2. An investment portfolio that continues to appreciate and provide income

There’s a popular tale that Einstein was once asked what the most powerful force in the universe was, and his reply, which probably came as no shock to financial planners, was compounding interest. Like Einstein, savvy investors know that there is an opportunity cost to liquidating assets too early. Funds withdrawn from a securities account are, by definition, no longer at play in the market. In a bull market, these opportunity costs can be huge. A pledged-asset loan is often the most sensible choice for borrowers who’d like to finance a home while keeping their investment accounts growing.

3. No requirement for private mortgage insurance

Private mortgage insurance (PMI) is required on mortgage loans where the loan-to-value (loan amount divided by the property’s value) exceeds 80 percent. PMI is expensive, but with a pledged-asset loan, it’s not needed. Borrowers can pledge securities to reduce their effective loan-to-value to a percentage below 80 percent and eliminate the need for PMI.

4. Higher deductible interest payments at tax time

It’s hard to believe, but mortgage interest is one of the last tax deductions available to the average American. Up to a point, the more interest a homeowner pays on his mortgage, the greater the annual interest deduction he can make come tax time. By using the pledged-asset loan product, homeowners maximize their interest costs and thereby get the greatest tax benefit. How pledged-asset loans work

With a pledged-asset loan, homeowners can typically pledge their marketable stocks, bonds, mutual funds, money market accounts and/or certificates of deposit (CDs). However, retirement accounts are not eligible.

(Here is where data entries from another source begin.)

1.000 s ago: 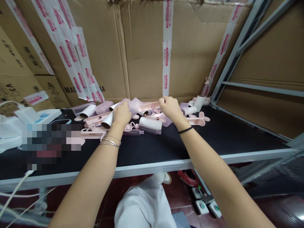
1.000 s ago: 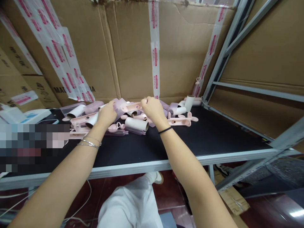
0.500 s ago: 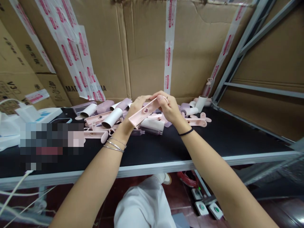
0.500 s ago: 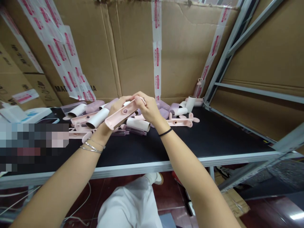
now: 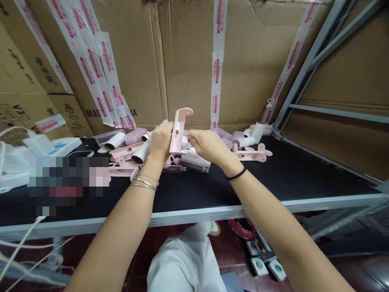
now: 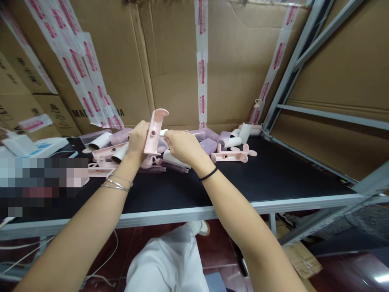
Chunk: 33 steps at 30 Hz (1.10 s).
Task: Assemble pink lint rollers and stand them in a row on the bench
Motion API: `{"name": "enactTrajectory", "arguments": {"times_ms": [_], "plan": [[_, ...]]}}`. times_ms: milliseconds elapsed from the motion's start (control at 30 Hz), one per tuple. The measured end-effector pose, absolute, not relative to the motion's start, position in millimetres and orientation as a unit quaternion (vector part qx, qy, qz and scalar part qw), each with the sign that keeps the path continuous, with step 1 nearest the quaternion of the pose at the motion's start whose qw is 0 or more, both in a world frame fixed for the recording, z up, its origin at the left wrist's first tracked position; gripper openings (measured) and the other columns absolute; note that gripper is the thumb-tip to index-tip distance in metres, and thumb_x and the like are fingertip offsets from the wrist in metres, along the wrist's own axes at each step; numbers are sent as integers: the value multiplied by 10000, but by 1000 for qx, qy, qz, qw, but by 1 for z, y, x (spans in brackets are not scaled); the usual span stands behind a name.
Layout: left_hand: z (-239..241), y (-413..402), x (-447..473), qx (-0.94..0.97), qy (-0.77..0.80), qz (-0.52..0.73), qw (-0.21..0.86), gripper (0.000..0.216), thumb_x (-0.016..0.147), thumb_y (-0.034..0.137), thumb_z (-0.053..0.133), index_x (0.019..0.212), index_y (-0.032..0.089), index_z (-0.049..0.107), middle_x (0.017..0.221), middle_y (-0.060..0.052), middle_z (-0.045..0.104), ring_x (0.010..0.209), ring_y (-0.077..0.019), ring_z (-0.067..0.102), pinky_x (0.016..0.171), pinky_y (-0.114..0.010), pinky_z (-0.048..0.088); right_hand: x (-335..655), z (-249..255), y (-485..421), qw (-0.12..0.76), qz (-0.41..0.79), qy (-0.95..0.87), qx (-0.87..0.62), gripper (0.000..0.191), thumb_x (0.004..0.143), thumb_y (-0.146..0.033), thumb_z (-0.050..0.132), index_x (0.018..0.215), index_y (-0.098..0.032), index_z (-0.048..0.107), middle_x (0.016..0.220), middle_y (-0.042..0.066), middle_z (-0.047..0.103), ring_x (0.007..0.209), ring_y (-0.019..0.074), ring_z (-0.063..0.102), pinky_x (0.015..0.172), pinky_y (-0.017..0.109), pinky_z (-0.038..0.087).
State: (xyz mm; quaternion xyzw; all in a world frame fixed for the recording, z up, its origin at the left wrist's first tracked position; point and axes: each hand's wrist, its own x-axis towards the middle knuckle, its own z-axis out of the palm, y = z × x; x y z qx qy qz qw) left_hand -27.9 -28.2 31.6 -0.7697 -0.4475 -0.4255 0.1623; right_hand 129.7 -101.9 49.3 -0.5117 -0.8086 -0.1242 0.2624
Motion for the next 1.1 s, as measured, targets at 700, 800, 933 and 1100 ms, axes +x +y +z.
{"name": "enactTrajectory", "arguments": {"times_ms": [700,800,933,1100], "plan": [[31,-37,-17,-809,-460,-337,146,186,869,242,456,840,162,621,861,-108,678,847,-247,629,775,-350,477,135,48,-99,181,-129,-795,-564,356,974,-319,288,978,-187,620,968,109,685,856,244,622,659,298,362],[30,-33,-17,-793,-440,-386,167,167,863,222,462,904,144,605,919,-124,660,919,-260,611,861,-383,458,141,48,-97,226,-113,-782,-569,352,981,-333,261,1019,-171,572,953,113,665,844,238,601,677,301,378],[27,-26,-18,-773,-433,-435,161,237,839,169,494,1062,130,564,1142,-150,593,1122,-284,512,1000,-437,390,150,44,-91,254,-148,-779,-554,301,899,-84,274,1040,-109,539,1042,159,596,935,233,548,790,321,393],[25,-16,-25,-768,-461,-428,121,188,836,120,465,964,159,598,1106,-137,620,1126,-272,516,1022,-443,394,158,46,-92,251,-138,-785,-550,362,952,-200,263,1257,-189,457,1059,111,603,909,242,562,752,331,402]]}}
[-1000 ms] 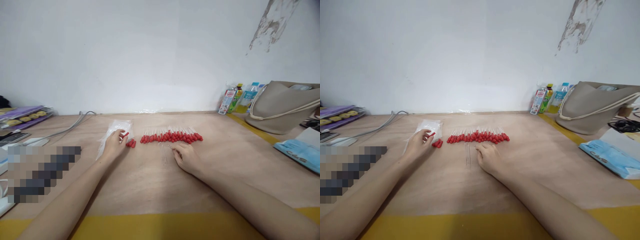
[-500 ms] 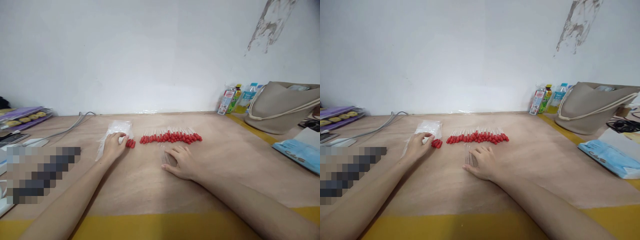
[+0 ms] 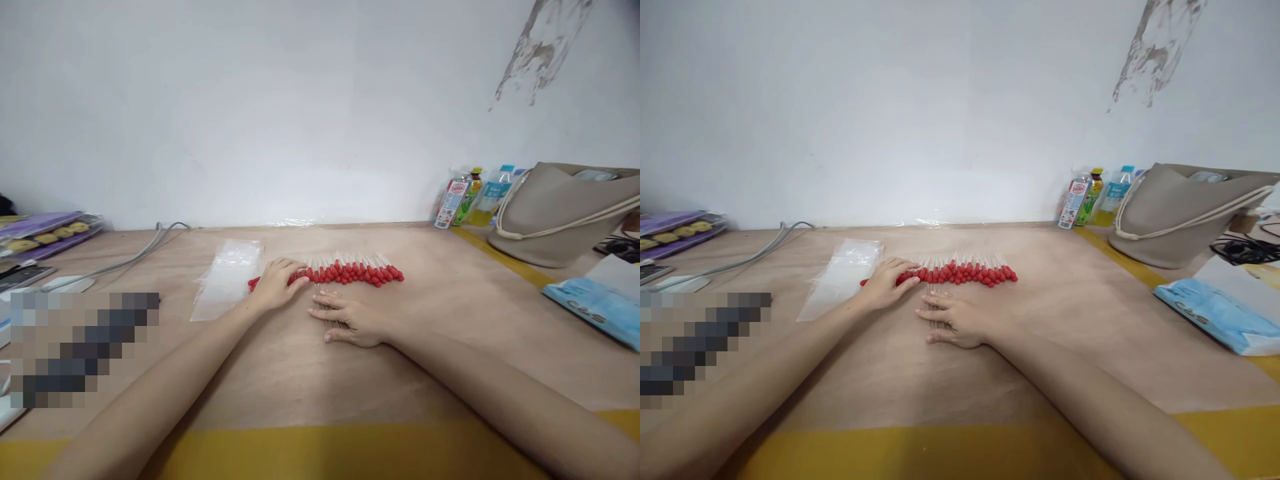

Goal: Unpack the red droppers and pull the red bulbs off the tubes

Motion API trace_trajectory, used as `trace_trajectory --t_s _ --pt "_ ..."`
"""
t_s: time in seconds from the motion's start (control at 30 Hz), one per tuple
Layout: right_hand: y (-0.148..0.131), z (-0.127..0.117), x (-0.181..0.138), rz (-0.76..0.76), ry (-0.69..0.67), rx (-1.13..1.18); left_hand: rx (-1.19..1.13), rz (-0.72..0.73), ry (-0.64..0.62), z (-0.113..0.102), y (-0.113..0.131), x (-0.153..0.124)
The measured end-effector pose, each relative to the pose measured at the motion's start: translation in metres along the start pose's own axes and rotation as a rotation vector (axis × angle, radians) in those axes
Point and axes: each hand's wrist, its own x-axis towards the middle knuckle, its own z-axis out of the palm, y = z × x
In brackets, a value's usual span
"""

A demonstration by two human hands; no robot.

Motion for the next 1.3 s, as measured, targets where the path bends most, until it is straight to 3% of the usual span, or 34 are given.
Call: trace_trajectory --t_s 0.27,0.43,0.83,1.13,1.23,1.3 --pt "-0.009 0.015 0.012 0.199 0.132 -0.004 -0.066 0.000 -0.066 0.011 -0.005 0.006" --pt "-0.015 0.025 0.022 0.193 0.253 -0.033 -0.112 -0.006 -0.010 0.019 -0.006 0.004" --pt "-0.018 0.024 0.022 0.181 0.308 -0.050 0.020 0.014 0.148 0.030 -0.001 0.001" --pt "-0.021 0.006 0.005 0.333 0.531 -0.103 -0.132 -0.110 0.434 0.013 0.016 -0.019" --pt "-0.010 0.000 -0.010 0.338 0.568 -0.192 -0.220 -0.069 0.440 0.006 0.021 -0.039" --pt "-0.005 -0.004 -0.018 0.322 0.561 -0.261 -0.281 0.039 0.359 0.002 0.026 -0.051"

Once the borrower and lender agree on the securities to be pledged, the borrower puts his assets into a margin account with a brokerage firm. Some lenders also allow homeowners to trade inside their pledged accounts as long as the borrower maintains the minimum balance required. The value of this account must be equal to the required down payment, plus a margin typically 130-150 percent of the base pledge amount to protect against changes in the market value of the pledged securities. However, the margin may be increased or decreased based on the type of assets a borrower pledges. For example, a lender may not require a margin at all if a borrower pledges cash or cash equivalents, like CDs.


Typically, pledged assets must be securities issued by large, publicly traded companies, have a trading price of at least $5 per share and cannot be shares owned in a retirement account. Finally, the pledge account must be maintained at or above a certain level. If an account falls below the minimum, the lender will call upon the borrower to make up the difference.

Pledged-asset loans by the numbers

A pledged-asset loan can be an excellent mortgage product for the homeowner who expects that his investments and tax savings will be greater than the interest to be paid on the amount of the foregone down payment. Simply put, if a homeowner can borrow mortgage funds at 5.5 percent and keep his investment portfolio intact, earning more than 5.5 percent in that portfolio, then he will have benefited from a positive arbitrage situation.

For borrowers considering a pledged-asset loan, there’s a simple formula to determine if it makes sense for them. Using annualized interest rates, borrowers should take the expected percentage return on their pledged assets that will remain invested (instead of being liquidated to pay for a down payment on a home) and subtract the interest that will be paid on the amount of the loan that represents the foregone down payment. If the result is positive, then the homeowner should explore a pledged-asset loan as a financing option. But pledged-asset loans shouldn’t be considered as a vehicle for just financing ones personal home. For many fans of pledged-asset loan products, these mortgages have been used as a means to help their adult children get into a home or even assisting their own elderly parents in buying a unit in a retirement community. By simply placing their marketable securities into a lender-approved margin account, many baby boomers and people caught in the so-called sandwich generation (adults with elderly parents and young children) can provide for their loved ones without liquidating their assets. Best of all, its not necessary for these borrowers to cosign the loan with the persons they are assisting; they only need to help provide the assets that replace the down payments. And remember that some lenders allow the owner of the pledged account to trade inside the account, as long as he maintains the minimum required balance in that account.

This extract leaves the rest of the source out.